Supplied information =>
§

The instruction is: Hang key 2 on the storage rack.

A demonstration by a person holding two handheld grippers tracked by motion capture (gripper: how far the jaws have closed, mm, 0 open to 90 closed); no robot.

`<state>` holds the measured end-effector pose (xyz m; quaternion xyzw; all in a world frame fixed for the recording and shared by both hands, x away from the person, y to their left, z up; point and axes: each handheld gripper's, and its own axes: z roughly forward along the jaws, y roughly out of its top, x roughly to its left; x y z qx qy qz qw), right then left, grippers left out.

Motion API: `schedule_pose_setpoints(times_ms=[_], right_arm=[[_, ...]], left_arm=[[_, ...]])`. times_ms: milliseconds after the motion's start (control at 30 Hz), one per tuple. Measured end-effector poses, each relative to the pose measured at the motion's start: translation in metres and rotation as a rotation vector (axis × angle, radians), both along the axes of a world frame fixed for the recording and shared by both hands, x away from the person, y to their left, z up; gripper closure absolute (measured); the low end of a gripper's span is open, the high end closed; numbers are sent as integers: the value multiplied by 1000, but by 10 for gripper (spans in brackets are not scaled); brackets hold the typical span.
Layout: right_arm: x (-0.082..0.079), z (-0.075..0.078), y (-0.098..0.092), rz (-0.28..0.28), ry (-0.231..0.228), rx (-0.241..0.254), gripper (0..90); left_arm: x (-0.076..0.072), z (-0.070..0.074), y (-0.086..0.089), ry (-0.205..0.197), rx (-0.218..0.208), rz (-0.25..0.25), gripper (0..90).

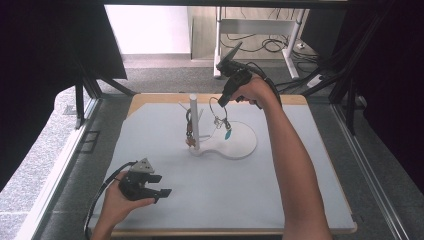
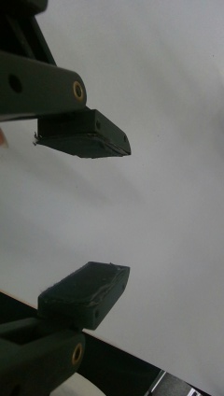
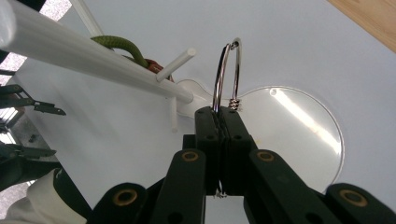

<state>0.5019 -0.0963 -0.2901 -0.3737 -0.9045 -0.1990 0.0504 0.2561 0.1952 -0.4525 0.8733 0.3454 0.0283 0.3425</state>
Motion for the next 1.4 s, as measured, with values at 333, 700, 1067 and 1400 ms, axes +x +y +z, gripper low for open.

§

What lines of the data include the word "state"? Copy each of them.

Result of the task =>
`<state>` holds the measured end-effector pose (xyz m; quaternion xyzw; all in a world frame fixed for the recording and shared by both hands, x away from the person, y to their left, z up; point and axes: each handheld gripper's, and its own axes: z roughly forward along the jaws, y roughly out of its top, x roughly to its left; x y z qx qy qz qw), right then left, grippers left out.
<state>0.5019 -0.0963 -0.2901 -0.3737 -0.9045 -0.1990 0.0504 0.2561 0.1952 -0.4525 0.8733 0.3454 0.0283 0.3425</state>

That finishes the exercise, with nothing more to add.